Record set:

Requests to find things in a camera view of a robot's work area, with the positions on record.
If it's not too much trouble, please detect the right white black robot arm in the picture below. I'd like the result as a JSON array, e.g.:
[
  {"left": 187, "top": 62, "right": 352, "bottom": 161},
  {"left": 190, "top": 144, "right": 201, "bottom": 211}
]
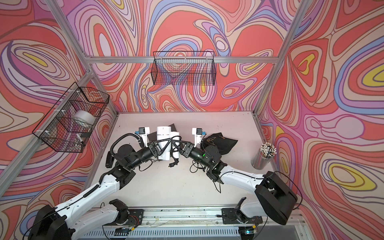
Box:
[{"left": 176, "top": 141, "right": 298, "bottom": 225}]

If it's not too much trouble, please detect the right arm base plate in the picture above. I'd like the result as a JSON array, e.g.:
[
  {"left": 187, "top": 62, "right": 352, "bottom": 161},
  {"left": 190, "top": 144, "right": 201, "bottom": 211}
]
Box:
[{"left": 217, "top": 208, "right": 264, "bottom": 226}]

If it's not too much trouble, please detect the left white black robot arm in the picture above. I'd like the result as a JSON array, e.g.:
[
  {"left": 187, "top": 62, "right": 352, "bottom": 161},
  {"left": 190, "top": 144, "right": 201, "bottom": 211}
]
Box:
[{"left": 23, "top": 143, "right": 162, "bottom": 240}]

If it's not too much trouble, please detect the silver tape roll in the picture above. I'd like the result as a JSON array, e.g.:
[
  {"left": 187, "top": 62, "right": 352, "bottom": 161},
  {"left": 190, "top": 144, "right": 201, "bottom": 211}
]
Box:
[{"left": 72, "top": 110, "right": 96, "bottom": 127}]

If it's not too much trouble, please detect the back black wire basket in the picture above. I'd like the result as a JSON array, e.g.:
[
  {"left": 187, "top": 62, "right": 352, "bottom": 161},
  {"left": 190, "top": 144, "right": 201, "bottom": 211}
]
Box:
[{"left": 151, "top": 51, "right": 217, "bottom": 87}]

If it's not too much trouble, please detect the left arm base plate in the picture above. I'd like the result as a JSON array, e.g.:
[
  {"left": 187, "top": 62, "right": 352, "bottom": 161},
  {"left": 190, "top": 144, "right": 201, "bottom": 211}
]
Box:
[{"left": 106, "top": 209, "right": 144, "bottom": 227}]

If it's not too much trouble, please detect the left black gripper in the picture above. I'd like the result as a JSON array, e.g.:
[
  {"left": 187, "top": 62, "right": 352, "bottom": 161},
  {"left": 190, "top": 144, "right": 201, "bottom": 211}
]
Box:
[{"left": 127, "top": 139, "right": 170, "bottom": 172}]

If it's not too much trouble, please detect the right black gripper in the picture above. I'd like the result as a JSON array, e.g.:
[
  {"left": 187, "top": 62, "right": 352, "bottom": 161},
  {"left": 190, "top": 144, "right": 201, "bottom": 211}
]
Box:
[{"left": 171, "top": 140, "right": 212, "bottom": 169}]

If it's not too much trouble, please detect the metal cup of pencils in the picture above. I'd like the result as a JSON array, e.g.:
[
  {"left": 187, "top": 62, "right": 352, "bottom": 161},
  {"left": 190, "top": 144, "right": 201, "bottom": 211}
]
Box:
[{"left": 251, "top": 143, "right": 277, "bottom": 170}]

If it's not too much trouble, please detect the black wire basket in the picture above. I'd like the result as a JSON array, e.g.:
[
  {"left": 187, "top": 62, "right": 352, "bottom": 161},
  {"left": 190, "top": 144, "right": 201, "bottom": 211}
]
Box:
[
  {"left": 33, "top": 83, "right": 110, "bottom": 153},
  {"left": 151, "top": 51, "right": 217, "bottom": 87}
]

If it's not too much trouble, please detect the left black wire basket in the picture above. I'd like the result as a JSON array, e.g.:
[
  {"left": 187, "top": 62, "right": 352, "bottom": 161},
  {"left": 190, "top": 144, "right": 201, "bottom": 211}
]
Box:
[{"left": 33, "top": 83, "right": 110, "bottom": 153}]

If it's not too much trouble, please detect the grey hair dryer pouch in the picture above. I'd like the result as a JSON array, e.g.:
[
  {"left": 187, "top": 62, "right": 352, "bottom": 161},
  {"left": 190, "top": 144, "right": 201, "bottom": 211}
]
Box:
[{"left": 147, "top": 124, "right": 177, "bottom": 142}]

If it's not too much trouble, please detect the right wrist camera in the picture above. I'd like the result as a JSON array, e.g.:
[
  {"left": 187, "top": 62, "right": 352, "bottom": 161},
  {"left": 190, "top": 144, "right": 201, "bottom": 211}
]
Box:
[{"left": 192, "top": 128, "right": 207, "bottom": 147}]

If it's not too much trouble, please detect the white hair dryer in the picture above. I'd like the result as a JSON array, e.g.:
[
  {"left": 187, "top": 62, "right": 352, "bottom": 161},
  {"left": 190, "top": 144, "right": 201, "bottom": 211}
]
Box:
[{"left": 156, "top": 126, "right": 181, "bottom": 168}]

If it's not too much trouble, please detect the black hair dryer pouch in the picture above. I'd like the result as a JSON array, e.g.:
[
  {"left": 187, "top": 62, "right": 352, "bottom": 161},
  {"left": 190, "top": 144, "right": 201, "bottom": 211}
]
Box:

Exercise description:
Write out the data above precisely. Pictures stay out.

Response to the exercise:
Requests to find things in a camera view of a robot's work area, with the positions on record.
If it's not too much trouble, please detect the right white black robot arm in the picture below. I'd like the result as a JSON array, e.g.:
[
  {"left": 187, "top": 62, "right": 352, "bottom": 161},
  {"left": 190, "top": 144, "right": 201, "bottom": 211}
]
Box:
[{"left": 176, "top": 141, "right": 298, "bottom": 225}]

If it's not too much trouble, please detect the right arm base plate in the picture above. I'd like the result as a JSON array, e.g.:
[
  {"left": 187, "top": 62, "right": 352, "bottom": 161},
  {"left": 190, "top": 144, "right": 201, "bottom": 211}
]
Box:
[{"left": 217, "top": 208, "right": 264, "bottom": 226}]

If it's not too much trouble, please detect the left white black robot arm in the picture above. I'd like the result as a JSON array, e.g.:
[
  {"left": 187, "top": 62, "right": 352, "bottom": 161},
  {"left": 190, "top": 144, "right": 201, "bottom": 211}
]
Box:
[{"left": 23, "top": 143, "right": 162, "bottom": 240}]

If it's not too much trouble, please detect the silver tape roll in the picture above. I'd like the result as a JSON array, e.g.:
[
  {"left": 187, "top": 62, "right": 352, "bottom": 161},
  {"left": 190, "top": 144, "right": 201, "bottom": 211}
]
Box:
[{"left": 72, "top": 110, "right": 96, "bottom": 127}]

If it's not too much trouble, please detect the back black wire basket in the picture above. I'd like the result as a JSON array, e.g.:
[
  {"left": 187, "top": 62, "right": 352, "bottom": 161},
  {"left": 190, "top": 144, "right": 201, "bottom": 211}
]
Box:
[{"left": 151, "top": 51, "right": 217, "bottom": 87}]

If it's not too much trouble, please detect the left arm base plate in the picture above. I'd like the result as a JSON array, e.g.:
[
  {"left": 187, "top": 62, "right": 352, "bottom": 161},
  {"left": 190, "top": 144, "right": 201, "bottom": 211}
]
Box:
[{"left": 106, "top": 209, "right": 144, "bottom": 227}]

If it's not too much trouble, please detect the left black gripper in the picture above. I'd like the result as a JSON array, e.g.:
[
  {"left": 187, "top": 62, "right": 352, "bottom": 161},
  {"left": 190, "top": 144, "right": 201, "bottom": 211}
]
Box:
[{"left": 127, "top": 139, "right": 170, "bottom": 172}]

If it's not too much trouble, please detect the right black gripper in the picture above. I'd like the result as a JSON array, e.g.:
[
  {"left": 187, "top": 62, "right": 352, "bottom": 161},
  {"left": 190, "top": 144, "right": 201, "bottom": 211}
]
Box:
[{"left": 171, "top": 140, "right": 212, "bottom": 169}]

If it's not too much trouble, please detect the metal cup of pencils in the picture above. I'd like the result as a JSON array, e.g.:
[
  {"left": 187, "top": 62, "right": 352, "bottom": 161},
  {"left": 190, "top": 144, "right": 201, "bottom": 211}
]
Box:
[{"left": 251, "top": 143, "right": 277, "bottom": 170}]

If it's not too much trouble, please detect the black wire basket in the picture above. I'd like the result as a JSON array, e.g.:
[
  {"left": 187, "top": 62, "right": 352, "bottom": 161},
  {"left": 190, "top": 144, "right": 201, "bottom": 211}
]
Box:
[
  {"left": 33, "top": 83, "right": 110, "bottom": 153},
  {"left": 151, "top": 51, "right": 217, "bottom": 87}
]

If it's not too much trouble, please detect the left black wire basket in the picture above. I'd like the result as a JSON array, e.g.:
[
  {"left": 187, "top": 62, "right": 352, "bottom": 161},
  {"left": 190, "top": 144, "right": 201, "bottom": 211}
]
Box:
[{"left": 33, "top": 83, "right": 110, "bottom": 153}]

If it's not too much trouble, please detect the grey hair dryer pouch in the picture above. I'd like the result as a JSON array, e.g.:
[
  {"left": 187, "top": 62, "right": 352, "bottom": 161},
  {"left": 190, "top": 144, "right": 201, "bottom": 211}
]
Box:
[{"left": 147, "top": 124, "right": 177, "bottom": 142}]

If it's not too much trouble, please detect the right wrist camera in the picture above. I'd like the result as a JSON array, e.g.:
[
  {"left": 187, "top": 62, "right": 352, "bottom": 161},
  {"left": 190, "top": 144, "right": 201, "bottom": 211}
]
Box:
[{"left": 192, "top": 128, "right": 207, "bottom": 147}]

If it's not too much trouble, please detect the white hair dryer in the picture above. I'd like the result as a JSON array, e.g.:
[
  {"left": 187, "top": 62, "right": 352, "bottom": 161},
  {"left": 190, "top": 144, "right": 201, "bottom": 211}
]
Box:
[{"left": 156, "top": 126, "right": 181, "bottom": 168}]

If it's not too much trouble, please detect the black hair dryer pouch in the picture above. I'd like the result as a JSON array, e.g.:
[
  {"left": 187, "top": 62, "right": 352, "bottom": 161},
  {"left": 190, "top": 144, "right": 201, "bottom": 211}
]
Box:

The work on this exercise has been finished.